In turn, the volunteers will receive free risk scores for heart disease, breast cancer, Type 2 diabetes, chronic inflammatory bowel disease and atrial fibrillation.
Compiling the risk posed by millions of spots in the genome into a single score can help identify those who have an elevated predisposition to disease.
The potential value for insurers comes in screening and detecting illness before it's symptomatic.
It also poses an opportunity for prevention, allowing doctors to develop proactive plans and policyholders to mitigate their risk through lifestyle changes.
“We do see a lot of importance in polygenic risk scores going forward,” said Dr. Dave Rengachary, senior vice president and chief medical director, U.S. mortality markets for Reinsurance Group of America. “When you think of the diseases that really drive morbidity and mortality—diabetes, coronary artery disease, breast cancer—they're controlled by hundreds and thousands and even millions of genetic variants.
“And so then it really falls upon the polygenic risk scores to put all of the genetic variants together into a model and to really understand how these particular diseases affect mortality and morbidity.”

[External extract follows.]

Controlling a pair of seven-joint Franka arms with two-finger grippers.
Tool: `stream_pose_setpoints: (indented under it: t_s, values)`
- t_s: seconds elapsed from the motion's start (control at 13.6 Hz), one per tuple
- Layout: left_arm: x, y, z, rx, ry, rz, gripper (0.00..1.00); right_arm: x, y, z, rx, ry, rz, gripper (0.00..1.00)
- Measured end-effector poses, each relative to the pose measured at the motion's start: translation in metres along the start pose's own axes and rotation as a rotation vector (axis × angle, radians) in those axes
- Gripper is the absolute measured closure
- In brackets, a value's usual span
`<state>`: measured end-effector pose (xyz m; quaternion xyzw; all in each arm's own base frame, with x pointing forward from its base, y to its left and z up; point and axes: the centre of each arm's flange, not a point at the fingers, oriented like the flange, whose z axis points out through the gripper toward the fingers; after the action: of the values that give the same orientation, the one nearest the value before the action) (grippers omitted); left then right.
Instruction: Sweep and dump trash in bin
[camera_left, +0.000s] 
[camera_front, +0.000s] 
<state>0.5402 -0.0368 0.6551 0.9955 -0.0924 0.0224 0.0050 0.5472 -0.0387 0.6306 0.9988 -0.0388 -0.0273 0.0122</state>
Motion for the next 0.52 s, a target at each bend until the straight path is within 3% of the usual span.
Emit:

RGA has collaborated with King's College London to study polygenic risk scores and other genomic advances for two years and plans to continue for at least another three years.
They have found that PRSs can make a significant statistical contribution to risk prediction for breast cancer and coronary artery disease above and beyond the factors normally included in underwriting risk.
However, much more work needs to be done. Nabholz, for one, says the evidence thus far is lacking that polygenic risk scores can make “a significant change in the risk assessments.”
The biggest concern is the lack of ethnic and geographic diversity among the DNA data that researchers have collected and used to develop scores. The information originated mostly from people of European ancestry, and the scores' predictive power may only apply to that population.
Experts also are concerned how patients will react when given their scores.
“Clearly, on polygenic risk scores, there's lots of work that still needs to be done,” said RGA's Richard Russell, lead health data scientist, global research and data analytics. “I hesitate to talk about the application in the insured world because they still remain controversial in how they can be used in the clinical world.
“But at the same time, there's lots of potential there.